Work task
The lines below from the one with "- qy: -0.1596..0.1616" up to and including the one with "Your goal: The" are what you should set down, exactly and without pictures.

::: Stored data :::

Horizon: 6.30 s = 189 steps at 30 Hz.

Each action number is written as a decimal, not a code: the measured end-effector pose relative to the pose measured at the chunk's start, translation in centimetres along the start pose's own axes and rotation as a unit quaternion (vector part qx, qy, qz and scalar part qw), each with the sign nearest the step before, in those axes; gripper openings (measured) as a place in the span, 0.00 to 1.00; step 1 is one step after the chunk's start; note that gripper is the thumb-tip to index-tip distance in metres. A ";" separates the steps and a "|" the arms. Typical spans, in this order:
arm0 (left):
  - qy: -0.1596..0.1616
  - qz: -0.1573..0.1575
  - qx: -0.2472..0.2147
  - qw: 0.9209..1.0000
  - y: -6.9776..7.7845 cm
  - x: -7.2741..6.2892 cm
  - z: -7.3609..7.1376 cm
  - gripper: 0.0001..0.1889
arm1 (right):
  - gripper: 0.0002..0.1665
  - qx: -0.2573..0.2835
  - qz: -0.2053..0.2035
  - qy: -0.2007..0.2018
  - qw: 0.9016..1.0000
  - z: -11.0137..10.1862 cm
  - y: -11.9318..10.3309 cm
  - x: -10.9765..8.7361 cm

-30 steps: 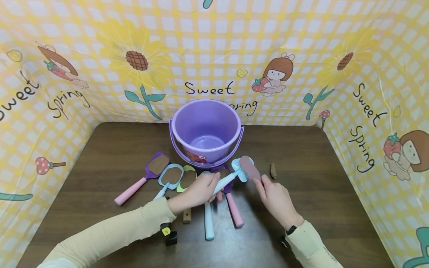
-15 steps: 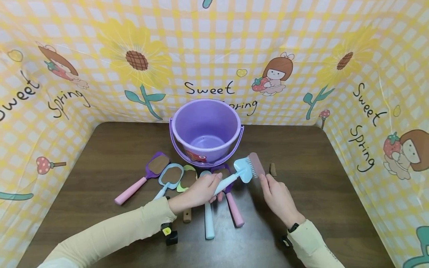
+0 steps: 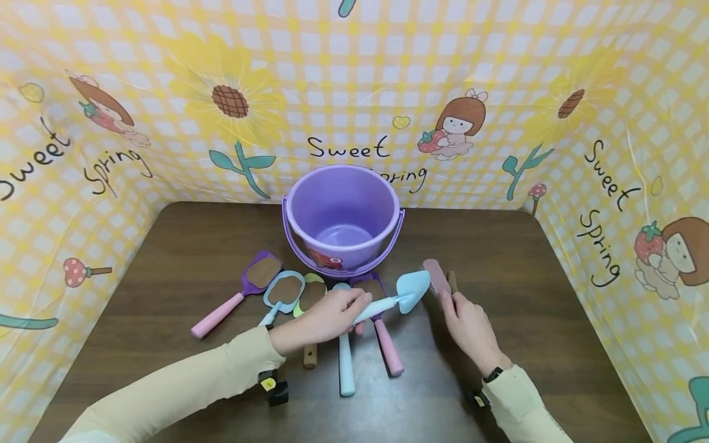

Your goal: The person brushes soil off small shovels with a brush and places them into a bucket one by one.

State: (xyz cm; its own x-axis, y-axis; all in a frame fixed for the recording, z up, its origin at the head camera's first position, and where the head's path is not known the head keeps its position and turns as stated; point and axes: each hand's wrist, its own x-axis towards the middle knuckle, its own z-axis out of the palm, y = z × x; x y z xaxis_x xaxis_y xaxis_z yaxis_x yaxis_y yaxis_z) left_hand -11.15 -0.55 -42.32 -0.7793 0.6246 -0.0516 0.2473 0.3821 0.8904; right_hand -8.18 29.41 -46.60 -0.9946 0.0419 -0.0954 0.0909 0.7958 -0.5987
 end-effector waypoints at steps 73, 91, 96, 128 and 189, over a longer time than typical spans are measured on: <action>0.286 0.039 0.305 0.908 2.1 2.5 -11.9 0.12 | 0.24 -0.033 -0.021 -0.039 0.998 1.7 -0.3 -0.6; 0.348 0.072 0.292 0.888 1.0 1.5 -12.4 0.11 | 0.24 -0.036 -0.022 -0.043 0.998 1.7 -0.2 -0.6; 0.384 0.123 0.310 0.861 1.3 0.9 -11.5 0.10 | 0.25 -0.036 -0.024 -0.045 0.998 1.7 -0.2 -0.6; 0.029 0.192 0.465 0.864 -1.0 -0.3 1.7 0.06 | 0.23 -0.042 -0.034 -0.044 0.998 1.7 -0.2 -0.6; -0.090 -0.003 0.226 0.970 -0.4 0.5 2.6 0.05 | 0.24 -0.042 -0.051 -0.007 0.998 1.0 0.5 -1.3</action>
State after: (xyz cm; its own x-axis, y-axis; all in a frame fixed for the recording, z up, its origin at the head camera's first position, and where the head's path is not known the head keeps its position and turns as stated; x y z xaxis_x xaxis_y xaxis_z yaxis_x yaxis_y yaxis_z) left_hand -10.14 1.31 -43.89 -0.6779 0.7153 -0.1699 0.5025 0.6195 0.6031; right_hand -6.81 29.20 -47.60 -0.9976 -0.0494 -0.0482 -0.0159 0.8437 -0.5366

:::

Exercise result
  - qy: -0.1596..0.1616
  - qz: -0.1573..0.1575
  - qx: -0.2472..0.2147
  - qw: 0.9209..1.0000
  - y: -6.9776..7.7845 cm
  - x: -7.2741..6.2892 cm
  - z: -7.3609..7.1376 cm
  - gripper: 0.0001..0.1889
arm1 (right):
  - gripper: 0.0002..0.1665
  - qx: -0.2573..0.2835
  - qz: -0.2053..0.2035
  - qy: -0.2007..0.2018
  - qw: 0.9016..1.0000
  - z: -11.0137..10.1862 cm
  - y: -11.9318..10.3309 cm
  - x: -10.9765..8.7361 cm

-30 steps: 
-15 steps: 
+0 steps: 

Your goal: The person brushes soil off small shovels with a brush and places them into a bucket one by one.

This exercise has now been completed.